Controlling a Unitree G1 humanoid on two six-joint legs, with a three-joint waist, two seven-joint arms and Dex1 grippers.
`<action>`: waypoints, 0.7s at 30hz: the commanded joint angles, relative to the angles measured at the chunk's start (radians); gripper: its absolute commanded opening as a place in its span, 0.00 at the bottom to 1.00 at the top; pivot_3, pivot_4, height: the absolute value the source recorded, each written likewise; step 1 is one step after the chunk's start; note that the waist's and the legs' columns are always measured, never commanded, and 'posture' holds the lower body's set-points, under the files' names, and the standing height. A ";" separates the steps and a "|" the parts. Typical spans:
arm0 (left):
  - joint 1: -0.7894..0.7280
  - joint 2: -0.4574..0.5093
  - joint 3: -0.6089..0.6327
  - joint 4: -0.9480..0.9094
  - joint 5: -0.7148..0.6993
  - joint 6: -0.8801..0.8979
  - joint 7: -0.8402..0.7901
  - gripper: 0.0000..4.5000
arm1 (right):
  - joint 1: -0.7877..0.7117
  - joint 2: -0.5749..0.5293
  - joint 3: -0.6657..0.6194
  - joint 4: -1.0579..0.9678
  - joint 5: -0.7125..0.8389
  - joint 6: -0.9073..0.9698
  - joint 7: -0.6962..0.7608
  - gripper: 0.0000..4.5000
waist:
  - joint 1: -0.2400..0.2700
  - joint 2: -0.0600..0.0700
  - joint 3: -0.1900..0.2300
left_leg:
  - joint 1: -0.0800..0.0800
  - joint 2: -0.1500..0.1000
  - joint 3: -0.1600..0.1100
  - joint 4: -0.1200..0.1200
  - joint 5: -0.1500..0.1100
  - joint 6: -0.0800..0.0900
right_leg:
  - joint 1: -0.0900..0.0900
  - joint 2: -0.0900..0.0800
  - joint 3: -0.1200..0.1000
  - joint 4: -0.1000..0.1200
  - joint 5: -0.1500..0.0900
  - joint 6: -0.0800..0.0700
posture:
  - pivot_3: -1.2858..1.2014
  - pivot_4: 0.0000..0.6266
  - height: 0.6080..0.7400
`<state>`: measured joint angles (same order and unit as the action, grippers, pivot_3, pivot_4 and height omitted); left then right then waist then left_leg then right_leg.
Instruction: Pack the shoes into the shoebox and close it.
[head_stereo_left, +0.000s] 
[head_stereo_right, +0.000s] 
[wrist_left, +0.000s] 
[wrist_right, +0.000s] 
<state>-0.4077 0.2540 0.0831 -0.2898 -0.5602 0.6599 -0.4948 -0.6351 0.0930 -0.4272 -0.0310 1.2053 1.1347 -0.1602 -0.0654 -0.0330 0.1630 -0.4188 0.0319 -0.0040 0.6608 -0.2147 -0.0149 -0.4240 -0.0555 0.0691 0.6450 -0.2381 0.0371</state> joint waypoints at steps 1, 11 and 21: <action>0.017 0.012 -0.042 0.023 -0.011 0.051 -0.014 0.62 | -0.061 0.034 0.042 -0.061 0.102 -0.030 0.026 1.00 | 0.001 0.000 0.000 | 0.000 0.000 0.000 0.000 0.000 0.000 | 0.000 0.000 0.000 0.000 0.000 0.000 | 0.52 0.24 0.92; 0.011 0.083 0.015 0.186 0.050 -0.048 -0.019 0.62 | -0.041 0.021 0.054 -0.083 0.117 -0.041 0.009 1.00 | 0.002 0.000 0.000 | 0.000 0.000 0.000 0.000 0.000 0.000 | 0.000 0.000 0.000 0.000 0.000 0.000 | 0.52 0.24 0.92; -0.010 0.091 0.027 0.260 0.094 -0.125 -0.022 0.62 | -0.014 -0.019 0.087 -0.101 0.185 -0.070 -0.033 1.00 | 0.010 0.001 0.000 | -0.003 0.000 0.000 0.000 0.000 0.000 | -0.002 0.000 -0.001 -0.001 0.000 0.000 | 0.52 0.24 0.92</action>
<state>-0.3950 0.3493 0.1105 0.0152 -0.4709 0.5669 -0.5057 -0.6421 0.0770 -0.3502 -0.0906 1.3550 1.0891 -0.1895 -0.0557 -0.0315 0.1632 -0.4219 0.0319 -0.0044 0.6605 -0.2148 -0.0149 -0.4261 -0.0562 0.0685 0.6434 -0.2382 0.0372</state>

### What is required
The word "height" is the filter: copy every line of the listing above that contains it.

### Answer
`<action>`: waypoints, 0.7s at 30hz: the commanded joint angles, relative to the angles measured at the chunk's start (radians); gripper: its absolute commanded opening as a place in its span, 0.00 at the bottom to 1.00 at the top; pivot_3, pivot_4, height: the absolute value the source recorded, each written likewise; step 1 is one step after the chunk's start; note that the waist's and the legs' columns are always measured, never commanded, and 'posture' holds the lower body's set-points, under the files' names, and the standing height. A ";" separates the steps and a "|" the parts. Typical spans:
  - height: 0.6080..0.7400
`<state>`: measured joint angles (same order and unit as the action, grippers, pivot_3, pivot_4 and height omitted); left then right then waist then left_leg then right_leg.

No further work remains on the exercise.